Develop a customer interaction map.
Plot all points of customer interaction, from first contact on to the end of the relationship – if there ever is an end. Focus on developing a long-term relationship that stands the test of ‘making life easier’ for your customer.
A simple generic plan can be as follows:
1. Meet with customer to determine product service needs and acquisition cost.
2. Explain all component warranties and return policies. Make sure before the sale that the customer understands the warranties so there are no surprises in the future that could damage the relationship.
Use Warranties as a sales tool. Base warranty length and coverage on a Corporate Warranty Budget that includes a percentage of manufacturing cost and a percentage of the Marketing Budget.

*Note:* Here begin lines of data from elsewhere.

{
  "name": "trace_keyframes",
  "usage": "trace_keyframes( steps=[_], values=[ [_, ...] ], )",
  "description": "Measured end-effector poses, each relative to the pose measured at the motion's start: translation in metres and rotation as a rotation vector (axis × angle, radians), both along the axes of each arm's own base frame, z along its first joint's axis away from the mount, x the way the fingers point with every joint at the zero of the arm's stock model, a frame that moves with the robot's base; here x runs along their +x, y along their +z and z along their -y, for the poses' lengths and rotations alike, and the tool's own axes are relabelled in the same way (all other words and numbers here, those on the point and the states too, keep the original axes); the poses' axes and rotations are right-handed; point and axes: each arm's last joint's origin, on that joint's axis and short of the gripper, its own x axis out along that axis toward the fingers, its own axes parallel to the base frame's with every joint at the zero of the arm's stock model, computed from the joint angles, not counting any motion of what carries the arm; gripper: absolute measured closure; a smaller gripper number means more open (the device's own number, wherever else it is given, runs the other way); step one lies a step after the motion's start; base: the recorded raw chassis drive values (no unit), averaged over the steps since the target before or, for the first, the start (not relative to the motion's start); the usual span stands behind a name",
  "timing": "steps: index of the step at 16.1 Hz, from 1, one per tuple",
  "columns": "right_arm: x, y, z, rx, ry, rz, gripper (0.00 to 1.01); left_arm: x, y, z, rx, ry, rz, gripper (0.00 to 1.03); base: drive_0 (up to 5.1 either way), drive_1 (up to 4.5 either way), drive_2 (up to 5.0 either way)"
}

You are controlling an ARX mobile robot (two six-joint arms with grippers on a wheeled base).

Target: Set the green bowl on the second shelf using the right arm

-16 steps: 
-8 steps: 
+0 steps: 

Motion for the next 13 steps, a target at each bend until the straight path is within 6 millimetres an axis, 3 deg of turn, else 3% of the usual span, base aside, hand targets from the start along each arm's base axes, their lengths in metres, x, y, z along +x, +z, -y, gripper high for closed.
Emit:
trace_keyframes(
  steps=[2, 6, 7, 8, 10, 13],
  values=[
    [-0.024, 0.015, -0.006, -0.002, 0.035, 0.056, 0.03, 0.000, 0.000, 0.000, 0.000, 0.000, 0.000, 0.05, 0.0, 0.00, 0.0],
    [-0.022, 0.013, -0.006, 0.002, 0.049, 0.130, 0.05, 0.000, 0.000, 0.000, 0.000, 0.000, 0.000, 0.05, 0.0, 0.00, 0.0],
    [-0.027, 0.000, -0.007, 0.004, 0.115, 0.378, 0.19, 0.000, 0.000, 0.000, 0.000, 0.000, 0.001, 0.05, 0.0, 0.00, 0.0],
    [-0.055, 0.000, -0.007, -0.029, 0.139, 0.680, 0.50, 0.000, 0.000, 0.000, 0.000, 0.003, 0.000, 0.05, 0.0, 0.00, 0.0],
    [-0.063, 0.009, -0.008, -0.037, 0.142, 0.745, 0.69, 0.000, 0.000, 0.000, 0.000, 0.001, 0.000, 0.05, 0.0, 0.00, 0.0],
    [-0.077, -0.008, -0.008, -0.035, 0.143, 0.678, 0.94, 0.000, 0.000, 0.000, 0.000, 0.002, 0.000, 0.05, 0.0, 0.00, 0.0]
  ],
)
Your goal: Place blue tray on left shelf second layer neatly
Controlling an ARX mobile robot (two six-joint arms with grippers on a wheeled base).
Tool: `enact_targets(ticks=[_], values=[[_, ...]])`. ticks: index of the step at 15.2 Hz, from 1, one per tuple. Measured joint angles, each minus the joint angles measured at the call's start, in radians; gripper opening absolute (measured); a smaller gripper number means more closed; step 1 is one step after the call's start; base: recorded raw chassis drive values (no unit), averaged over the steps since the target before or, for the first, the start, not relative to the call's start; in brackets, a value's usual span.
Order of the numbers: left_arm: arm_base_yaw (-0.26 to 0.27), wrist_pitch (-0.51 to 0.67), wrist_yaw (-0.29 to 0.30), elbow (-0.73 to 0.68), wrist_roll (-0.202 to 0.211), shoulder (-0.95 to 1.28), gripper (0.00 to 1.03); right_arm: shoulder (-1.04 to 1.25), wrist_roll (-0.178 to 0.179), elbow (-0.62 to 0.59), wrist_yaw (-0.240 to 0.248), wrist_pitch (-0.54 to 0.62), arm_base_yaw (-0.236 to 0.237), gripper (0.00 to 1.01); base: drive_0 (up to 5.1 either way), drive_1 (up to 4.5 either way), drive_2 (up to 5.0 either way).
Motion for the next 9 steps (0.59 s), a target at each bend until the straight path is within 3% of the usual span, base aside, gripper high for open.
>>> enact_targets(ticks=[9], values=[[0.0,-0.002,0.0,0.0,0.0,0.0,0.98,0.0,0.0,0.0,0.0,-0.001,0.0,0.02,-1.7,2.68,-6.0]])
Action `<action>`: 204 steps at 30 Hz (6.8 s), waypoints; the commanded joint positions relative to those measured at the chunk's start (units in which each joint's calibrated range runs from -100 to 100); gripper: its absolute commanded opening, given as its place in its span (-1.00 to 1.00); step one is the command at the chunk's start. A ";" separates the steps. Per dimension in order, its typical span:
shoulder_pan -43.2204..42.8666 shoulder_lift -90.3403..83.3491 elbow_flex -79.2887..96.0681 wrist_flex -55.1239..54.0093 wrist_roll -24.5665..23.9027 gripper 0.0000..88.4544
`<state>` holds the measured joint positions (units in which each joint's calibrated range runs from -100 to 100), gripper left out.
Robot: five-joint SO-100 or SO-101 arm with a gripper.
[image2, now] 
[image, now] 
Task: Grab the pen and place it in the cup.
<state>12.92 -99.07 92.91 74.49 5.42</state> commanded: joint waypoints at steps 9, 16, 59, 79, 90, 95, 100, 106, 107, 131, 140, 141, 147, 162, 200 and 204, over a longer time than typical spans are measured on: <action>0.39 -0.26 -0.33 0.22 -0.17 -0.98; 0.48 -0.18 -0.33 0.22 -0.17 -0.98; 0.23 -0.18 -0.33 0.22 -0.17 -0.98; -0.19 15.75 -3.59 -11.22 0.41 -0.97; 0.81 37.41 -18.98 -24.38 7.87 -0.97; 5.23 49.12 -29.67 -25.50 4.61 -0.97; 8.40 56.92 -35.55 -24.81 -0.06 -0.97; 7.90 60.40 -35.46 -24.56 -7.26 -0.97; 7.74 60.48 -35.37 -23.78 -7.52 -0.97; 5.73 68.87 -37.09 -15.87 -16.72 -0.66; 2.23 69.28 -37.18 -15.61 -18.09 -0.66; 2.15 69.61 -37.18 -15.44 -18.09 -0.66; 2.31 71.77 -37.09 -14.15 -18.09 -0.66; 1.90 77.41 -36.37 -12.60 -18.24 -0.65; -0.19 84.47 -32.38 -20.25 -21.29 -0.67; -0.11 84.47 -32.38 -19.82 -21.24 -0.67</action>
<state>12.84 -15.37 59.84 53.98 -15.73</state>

3. Take responsibility for delivery and operational training (if appropriate). Make sure your product is understood by the buyer and that there are no ‘bugs’ that would show up after the customer takes delivery.
4. After-sale inventory plan. If a maintenance program/service plan is to be followed and service parts are required, put together a plan that supports the product purchased. An insured parts consignment program can cement a long term relationship and also be instrumental in securing inventory support for the customer’s entire fleet.
5. After-sale follow-up, service and performance review. Proactive regular contact to make sure your product satisfies the customer’s expectations. If it does not, you need to have a plan to fix or replace.
6. Use Credit and Collection as a sales tool. Example: If your customer is behind due to short term circumstances, develop a plan of repayment that is tied to new business. Working with your customer to fix the problem works much better, in the long run, then being hard-nosed about collecting the debt.
7. Newsletter. Customer product experience reviews. Customers in the news, etc.
8. Support customer trade events. Play an active role in local trade associations.
9. Use your company website to promote your customers’ sales programs… do not compete with your customer. (More on this in future columns.)
Although large promotional budgets are hard for small to medium sized companies to compete with, it’s important to understand that the most effective promotional program is one that gets up close and personal.
Example: Discussing the value of Huck bolts versus welding or riveting directly with the end-user beats any other way of presenting the product. Expensive videos do not have the impact of a hands-on demonstration.
A marketing program focused on customer interaction will do a better job, at a much lower cost, than a high-cost media.
No matter what your business does, always look at your company as a marketing company. From first contact to collections, each function is part of your marketing program. And your customer relationship is affected by every point of contact.